• _How to complete this task_
From the first line of the data below through the line holding "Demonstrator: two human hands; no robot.", write out each line exactly as it stands.

• _Supplied data_
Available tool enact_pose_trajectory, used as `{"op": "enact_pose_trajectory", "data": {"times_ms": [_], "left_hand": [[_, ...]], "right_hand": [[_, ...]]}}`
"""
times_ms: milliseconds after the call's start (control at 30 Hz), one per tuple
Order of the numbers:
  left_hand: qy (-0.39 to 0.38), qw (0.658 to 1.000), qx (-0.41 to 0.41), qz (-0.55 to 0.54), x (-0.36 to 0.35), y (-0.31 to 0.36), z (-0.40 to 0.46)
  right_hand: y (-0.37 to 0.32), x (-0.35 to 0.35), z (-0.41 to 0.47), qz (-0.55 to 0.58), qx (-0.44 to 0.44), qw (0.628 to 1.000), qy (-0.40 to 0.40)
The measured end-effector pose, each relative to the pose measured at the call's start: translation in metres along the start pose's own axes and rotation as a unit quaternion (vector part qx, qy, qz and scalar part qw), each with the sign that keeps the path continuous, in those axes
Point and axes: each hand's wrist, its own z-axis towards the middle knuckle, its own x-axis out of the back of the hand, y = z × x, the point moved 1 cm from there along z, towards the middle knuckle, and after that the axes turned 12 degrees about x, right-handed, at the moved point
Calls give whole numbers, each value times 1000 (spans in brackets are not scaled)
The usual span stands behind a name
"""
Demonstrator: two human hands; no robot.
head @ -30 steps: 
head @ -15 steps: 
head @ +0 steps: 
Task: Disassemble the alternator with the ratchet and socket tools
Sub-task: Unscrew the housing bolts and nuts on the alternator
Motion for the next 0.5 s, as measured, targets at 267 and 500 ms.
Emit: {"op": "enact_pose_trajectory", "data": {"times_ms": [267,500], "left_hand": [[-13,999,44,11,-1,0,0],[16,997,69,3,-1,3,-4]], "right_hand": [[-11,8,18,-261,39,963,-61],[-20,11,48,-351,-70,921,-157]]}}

• _Task response_
Available tool enact_pose_trajectory, used as `{"op": "enact_pose_trajectory", "data": {"times_ms": [_], "left_hand": [[_, ...]], "right_hand": [[_, ...]]}}`
"""
times_ms: milliseconds after the call's start (control at 30 Hz), one per tuple
Order of the numbers:
  left_hand: qy (-0.39 to 0.38), qw (0.658 to 1.000), qx (-0.41 to 0.41), qz (-0.55 to 0.54), x (-0.36 to 0.35), y (-0.31 to 0.36), z (-0.40 to 0.46)
  right_hand: y (-0.37 to 0.32), x (-0.35 to 0.35), z (-0.41 to 0.47), qz (-0.55 to 0.58), qx (-0.44 to 0.44), qw (0.628 to 1.000), qy (-0.40 to 0.40)
The measured end-effector pose, each relative to the pose measured at the call's start: translation in metres along the start pose's own axes and rotation as a unit quaternion (vector part qx, qy, qz and scalar part qw), each with the sign that keeps the path continuous, in those axes
Point and axes: each hand's wrist, its own z-axis towards the middle knuckle, its own x-axis out of the back of the hand, y = z × x, the point moved 1 cm from there along z, towards the middle knuckle, and after that the axes turned 12 degrees about x, right-handed, at the moved point
Calls give whole numbers, each value times 1000 (spans in brackets are not scaled)
The usual span stands behind a name
"""
Demonstrator: two human hands; no robot.

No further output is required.